* DATA TO EXAMINE:
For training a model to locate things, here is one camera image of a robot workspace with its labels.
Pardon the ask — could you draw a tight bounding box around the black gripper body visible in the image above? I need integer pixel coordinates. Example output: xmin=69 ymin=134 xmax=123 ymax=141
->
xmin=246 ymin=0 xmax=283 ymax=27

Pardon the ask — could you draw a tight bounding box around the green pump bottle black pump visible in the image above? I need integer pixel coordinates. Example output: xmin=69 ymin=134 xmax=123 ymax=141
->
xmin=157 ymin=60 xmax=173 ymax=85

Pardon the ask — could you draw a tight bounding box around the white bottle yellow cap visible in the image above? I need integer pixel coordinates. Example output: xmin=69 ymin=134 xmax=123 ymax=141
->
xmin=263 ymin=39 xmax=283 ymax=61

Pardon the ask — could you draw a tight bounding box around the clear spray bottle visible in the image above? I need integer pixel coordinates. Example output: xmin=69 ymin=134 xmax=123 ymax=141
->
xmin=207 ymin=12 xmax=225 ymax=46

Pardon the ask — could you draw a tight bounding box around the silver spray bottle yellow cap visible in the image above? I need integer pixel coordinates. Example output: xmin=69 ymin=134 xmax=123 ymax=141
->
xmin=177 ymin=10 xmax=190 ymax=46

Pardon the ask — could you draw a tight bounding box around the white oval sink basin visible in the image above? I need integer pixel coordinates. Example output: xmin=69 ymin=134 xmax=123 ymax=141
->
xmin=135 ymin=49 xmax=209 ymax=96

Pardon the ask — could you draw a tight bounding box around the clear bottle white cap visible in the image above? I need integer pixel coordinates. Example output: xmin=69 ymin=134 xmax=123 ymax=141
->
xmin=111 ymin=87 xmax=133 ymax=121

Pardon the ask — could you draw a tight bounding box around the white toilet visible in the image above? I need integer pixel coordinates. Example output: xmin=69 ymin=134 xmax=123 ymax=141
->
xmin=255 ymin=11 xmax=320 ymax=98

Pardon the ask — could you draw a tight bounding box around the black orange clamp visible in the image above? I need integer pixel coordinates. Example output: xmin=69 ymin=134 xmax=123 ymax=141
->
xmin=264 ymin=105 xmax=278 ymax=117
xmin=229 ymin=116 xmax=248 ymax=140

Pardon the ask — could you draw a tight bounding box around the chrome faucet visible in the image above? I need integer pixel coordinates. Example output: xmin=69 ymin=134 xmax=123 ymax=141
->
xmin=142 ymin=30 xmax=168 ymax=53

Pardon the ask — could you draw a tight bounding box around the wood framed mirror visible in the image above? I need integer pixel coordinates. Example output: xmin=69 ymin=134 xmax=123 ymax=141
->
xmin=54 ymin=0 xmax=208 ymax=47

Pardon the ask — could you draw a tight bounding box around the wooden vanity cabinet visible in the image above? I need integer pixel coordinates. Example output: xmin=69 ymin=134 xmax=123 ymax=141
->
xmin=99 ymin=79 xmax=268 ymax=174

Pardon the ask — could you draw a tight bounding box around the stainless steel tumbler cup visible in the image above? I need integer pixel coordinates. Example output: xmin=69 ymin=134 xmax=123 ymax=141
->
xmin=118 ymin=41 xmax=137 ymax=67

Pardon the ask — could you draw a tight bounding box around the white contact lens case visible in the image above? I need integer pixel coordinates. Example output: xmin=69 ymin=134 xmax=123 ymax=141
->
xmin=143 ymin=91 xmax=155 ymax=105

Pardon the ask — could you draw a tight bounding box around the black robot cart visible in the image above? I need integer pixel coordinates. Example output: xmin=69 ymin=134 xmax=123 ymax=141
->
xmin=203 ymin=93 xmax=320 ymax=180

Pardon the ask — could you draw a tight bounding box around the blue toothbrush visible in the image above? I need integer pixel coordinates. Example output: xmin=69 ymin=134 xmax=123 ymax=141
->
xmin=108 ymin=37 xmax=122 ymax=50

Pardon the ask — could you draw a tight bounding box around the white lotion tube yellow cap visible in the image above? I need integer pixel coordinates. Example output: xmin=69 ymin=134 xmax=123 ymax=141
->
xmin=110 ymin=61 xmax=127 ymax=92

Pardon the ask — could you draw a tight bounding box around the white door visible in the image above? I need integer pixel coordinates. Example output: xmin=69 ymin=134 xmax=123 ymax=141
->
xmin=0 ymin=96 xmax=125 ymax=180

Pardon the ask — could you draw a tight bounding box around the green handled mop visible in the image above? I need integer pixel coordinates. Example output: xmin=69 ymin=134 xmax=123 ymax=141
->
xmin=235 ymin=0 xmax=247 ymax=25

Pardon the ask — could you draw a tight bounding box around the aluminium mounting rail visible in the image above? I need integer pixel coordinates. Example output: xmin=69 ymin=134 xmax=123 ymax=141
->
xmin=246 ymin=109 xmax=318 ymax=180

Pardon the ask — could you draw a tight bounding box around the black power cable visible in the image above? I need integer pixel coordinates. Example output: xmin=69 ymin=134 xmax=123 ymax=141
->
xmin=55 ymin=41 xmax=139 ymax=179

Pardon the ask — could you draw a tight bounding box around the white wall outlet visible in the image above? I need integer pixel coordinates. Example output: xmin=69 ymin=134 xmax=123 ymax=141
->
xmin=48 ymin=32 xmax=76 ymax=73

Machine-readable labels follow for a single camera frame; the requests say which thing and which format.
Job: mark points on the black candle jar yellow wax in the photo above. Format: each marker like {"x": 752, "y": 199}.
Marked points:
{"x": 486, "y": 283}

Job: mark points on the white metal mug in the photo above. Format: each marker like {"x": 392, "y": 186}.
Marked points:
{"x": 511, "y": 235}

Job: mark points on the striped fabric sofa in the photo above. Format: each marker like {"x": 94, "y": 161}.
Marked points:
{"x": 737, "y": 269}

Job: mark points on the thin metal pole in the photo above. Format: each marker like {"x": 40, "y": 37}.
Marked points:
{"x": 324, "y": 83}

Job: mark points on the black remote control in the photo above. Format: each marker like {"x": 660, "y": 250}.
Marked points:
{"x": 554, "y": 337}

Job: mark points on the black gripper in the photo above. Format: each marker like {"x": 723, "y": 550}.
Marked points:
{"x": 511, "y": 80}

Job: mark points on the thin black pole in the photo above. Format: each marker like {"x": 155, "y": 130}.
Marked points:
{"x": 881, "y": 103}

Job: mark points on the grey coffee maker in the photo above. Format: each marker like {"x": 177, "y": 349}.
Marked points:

* ACTIVITY:
Each record above should be output again exactly.

* RESULT OF THIS TASK:
For training a model to locate things, here is one camera image of a robot workspace with its labels.
Pardon the ask — could you draw a tight bounding box around the black gripper body visible in the image above? I need integer pixel coordinates. Example output: xmin=69 ymin=134 xmax=123 ymax=141
->
xmin=246 ymin=0 xmax=283 ymax=27

Pardon the ask — could you draw a tight bounding box around the green pump bottle black pump visible in the image above? I need integer pixel coordinates. Example output: xmin=69 ymin=134 xmax=123 ymax=141
->
xmin=157 ymin=60 xmax=173 ymax=85

Pardon the ask — could you draw a tight bounding box around the white bottle yellow cap visible in the image above? I need integer pixel coordinates. Example output: xmin=69 ymin=134 xmax=123 ymax=141
->
xmin=263 ymin=39 xmax=283 ymax=61

Pardon the ask — could you draw a tight bounding box around the clear spray bottle visible in the image above? I need integer pixel coordinates. Example output: xmin=69 ymin=134 xmax=123 ymax=141
->
xmin=207 ymin=12 xmax=225 ymax=46

Pardon the ask — could you draw a tight bounding box around the silver spray bottle yellow cap visible in the image above? I need integer pixel coordinates. Example output: xmin=69 ymin=134 xmax=123 ymax=141
->
xmin=177 ymin=10 xmax=190 ymax=46

Pardon the ask — could you draw a tight bounding box around the white oval sink basin visible in the image above? I need integer pixel coordinates. Example output: xmin=69 ymin=134 xmax=123 ymax=141
->
xmin=135 ymin=49 xmax=209 ymax=96

Pardon the ask — could you draw a tight bounding box around the clear bottle white cap visible in the image above? I need integer pixel coordinates. Example output: xmin=69 ymin=134 xmax=123 ymax=141
->
xmin=111 ymin=87 xmax=133 ymax=121

Pardon the ask — could you draw a tight bounding box around the white toilet visible in the image above? I need integer pixel coordinates. Example output: xmin=69 ymin=134 xmax=123 ymax=141
->
xmin=255 ymin=11 xmax=320 ymax=98

Pardon the ask — could you draw a tight bounding box around the black orange clamp visible in the image above? I need integer pixel coordinates. Example output: xmin=69 ymin=134 xmax=123 ymax=141
->
xmin=264 ymin=105 xmax=278 ymax=117
xmin=229 ymin=116 xmax=248 ymax=140

Pardon the ask — could you draw a tight bounding box around the chrome faucet visible in the image above? I need integer pixel coordinates. Example output: xmin=69 ymin=134 xmax=123 ymax=141
->
xmin=142 ymin=30 xmax=168 ymax=53

Pardon the ask — could you draw a tight bounding box around the wood framed mirror visible in the image above? I need integer pixel coordinates. Example output: xmin=69 ymin=134 xmax=123 ymax=141
->
xmin=54 ymin=0 xmax=208 ymax=47

Pardon the ask — could you draw a tight bounding box around the wooden vanity cabinet visible in the image above? I need integer pixel coordinates. Example output: xmin=69 ymin=134 xmax=123 ymax=141
->
xmin=99 ymin=79 xmax=268 ymax=174

Pardon the ask — could you draw a tight bounding box around the stainless steel tumbler cup visible in the image above? I need integer pixel coordinates. Example output: xmin=69 ymin=134 xmax=123 ymax=141
->
xmin=118 ymin=41 xmax=137 ymax=67

Pardon the ask — could you draw a tight bounding box around the white contact lens case visible in the image above? I need integer pixel coordinates. Example output: xmin=69 ymin=134 xmax=123 ymax=141
->
xmin=143 ymin=91 xmax=155 ymax=105

Pardon the ask — could you draw a tight bounding box around the black robot cart visible in the image above? I need integer pixel coordinates. Example output: xmin=69 ymin=134 xmax=123 ymax=141
->
xmin=203 ymin=93 xmax=320 ymax=180

Pardon the ask — could you draw a tight bounding box around the blue toothbrush visible in the image above? I need integer pixel coordinates. Example output: xmin=69 ymin=134 xmax=123 ymax=141
->
xmin=108 ymin=37 xmax=122 ymax=50

Pardon the ask — could you draw a tight bounding box around the white lotion tube yellow cap visible in the image above? I need integer pixel coordinates. Example output: xmin=69 ymin=134 xmax=123 ymax=141
->
xmin=110 ymin=61 xmax=127 ymax=92

Pardon the ask — could you draw a tight bounding box around the white door visible in the image above? I need integer pixel coordinates. Example output: xmin=69 ymin=134 xmax=123 ymax=141
->
xmin=0 ymin=96 xmax=125 ymax=180

Pardon the ask — could you draw a tight bounding box around the green handled mop visible in the image above? I need integer pixel coordinates. Example output: xmin=69 ymin=134 xmax=123 ymax=141
->
xmin=235 ymin=0 xmax=247 ymax=25

Pardon the ask — could you draw a tight bounding box around the aluminium mounting rail visible in the image above? I need integer pixel coordinates. Example output: xmin=69 ymin=134 xmax=123 ymax=141
->
xmin=246 ymin=109 xmax=318 ymax=180

Pardon the ask — could you draw a tight bounding box around the black power cable visible in the image above? I need integer pixel coordinates. Example output: xmin=69 ymin=134 xmax=123 ymax=141
->
xmin=55 ymin=41 xmax=139 ymax=179

Pardon the ask — could you draw a tight bounding box around the white wall outlet visible in the image above? I need integer pixel coordinates. Example output: xmin=69 ymin=134 xmax=123 ymax=141
->
xmin=48 ymin=32 xmax=76 ymax=73

Machine-readable labels follow for a single camera frame; the requests say which thing and which format.
Job: mark points on the black candle jar yellow wax in the photo above. Format: each marker like {"x": 752, "y": 199}.
Marked points:
{"x": 486, "y": 283}

Job: mark points on the white metal mug in the photo above. Format: each marker like {"x": 392, "y": 186}.
Marked points:
{"x": 511, "y": 235}

Job: mark points on the striped fabric sofa in the photo above. Format: each marker like {"x": 94, "y": 161}.
Marked points:
{"x": 737, "y": 269}

Job: mark points on the thin metal pole in the photo above. Format: each marker like {"x": 40, "y": 37}.
Marked points:
{"x": 324, "y": 83}

Job: mark points on the black remote control in the photo above. Format: each marker like {"x": 660, "y": 250}.
Marked points:
{"x": 554, "y": 337}

Job: mark points on the black gripper in the photo above. Format: each marker like {"x": 723, "y": 550}.
Marked points:
{"x": 511, "y": 80}

Job: mark points on the thin black pole in the photo above. Format: each marker like {"x": 155, "y": 130}.
Marked points:
{"x": 881, "y": 103}

Job: mark points on the grey coffee maker in the photo above. Format: each marker like {"x": 177, "y": 349}.
Marked points:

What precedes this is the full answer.